→ **Your task**: Could you please retype all of the data below exactly?

___ Input data

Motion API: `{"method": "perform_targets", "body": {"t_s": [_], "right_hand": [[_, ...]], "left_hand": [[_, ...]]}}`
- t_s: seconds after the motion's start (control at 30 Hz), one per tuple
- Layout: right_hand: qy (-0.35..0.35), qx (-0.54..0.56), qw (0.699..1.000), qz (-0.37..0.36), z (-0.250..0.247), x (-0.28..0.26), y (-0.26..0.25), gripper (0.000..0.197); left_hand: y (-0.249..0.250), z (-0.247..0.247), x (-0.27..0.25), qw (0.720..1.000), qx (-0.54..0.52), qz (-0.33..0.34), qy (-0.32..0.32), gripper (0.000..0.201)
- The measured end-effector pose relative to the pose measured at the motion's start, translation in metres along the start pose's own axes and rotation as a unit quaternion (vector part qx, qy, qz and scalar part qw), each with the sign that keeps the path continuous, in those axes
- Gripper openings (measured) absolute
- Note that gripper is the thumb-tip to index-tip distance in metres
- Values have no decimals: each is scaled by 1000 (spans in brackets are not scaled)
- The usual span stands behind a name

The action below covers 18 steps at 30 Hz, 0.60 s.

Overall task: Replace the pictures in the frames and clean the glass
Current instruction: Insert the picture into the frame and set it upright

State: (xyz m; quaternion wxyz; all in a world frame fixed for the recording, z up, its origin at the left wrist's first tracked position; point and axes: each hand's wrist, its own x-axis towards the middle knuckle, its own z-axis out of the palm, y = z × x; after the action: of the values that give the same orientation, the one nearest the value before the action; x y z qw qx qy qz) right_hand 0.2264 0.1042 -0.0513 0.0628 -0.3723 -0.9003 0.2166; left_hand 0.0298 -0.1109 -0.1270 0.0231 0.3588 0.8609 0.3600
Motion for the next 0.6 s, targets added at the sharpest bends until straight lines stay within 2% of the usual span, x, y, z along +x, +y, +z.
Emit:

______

→ **Exercise output**:
Motion API: `{"method": "perform_targets", "body": {"t_s": [_], "right_hand": [[_, ...]], "left_hand": [[_, ...]]}}`
- t_s: seconds after the motion's start (control at 30 Hz), one per tuple
- Layout: right_hand: qy (-0.35..0.35), qx (-0.54..0.56), qw (0.699..1.000), qz (-0.37..0.36), z (-0.250..0.247), x (-0.28..0.26), y (-0.26..0.25), gripper (0.000..0.197); left_hand: y (-0.249..0.250), z (-0.247..0.247), x (-0.27..0.25), qw (0.720..1.000), qx (-0.54..0.52), qz (-0.33..0.34), qy (-0.32..0.32), gripper (0.000..0.201)
- The measured end-effector pose relative to the pose measured at the motion's start, translation in metres along the start pose's own axes and rotation as a unit quaternion (vector part qx, qy, qz and scalar part qw), each with the sign that keeps the path continuous, in those axes
- Gripper openings (measured) absolute
- Note that gripper is the thumb-tip to index-tip distance in metres
- Values have no decimals: each is scaled by 1000 (spans in brackets are not scaled)
- The usual span stands behind a name

The action below covers 18 steps at 30 Hz, 0.60 s.

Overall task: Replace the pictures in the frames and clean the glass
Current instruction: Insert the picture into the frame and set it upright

State: (xyz m; quaternion wxyz; all in a world frame fixed for the recording, z up, its origin at the left wrist's first tracked position; point and axes: each hand's wrist, its own x-axis towards the middle knuckle, its own z-axis out of the palm, y = z × x; after the action: of the values that give the same orientation, the one nearest the value before the action; x y z qw qx qy qz) right_hand 0.2264 0.1042 -0.0513 0.0628 -0.3723 -0.9003 0.2166; left_hand 0.0298 -0.1109 -0.1270 0.0231 0.3588 0.8609 0.3600
Motion for the next 0.6 s, targets added at the sharpest bends until straight lines stay within 2% of the usual span, x, y, z along +x, +y, +z.
Emit:

Nothing else is needed to complete the answer.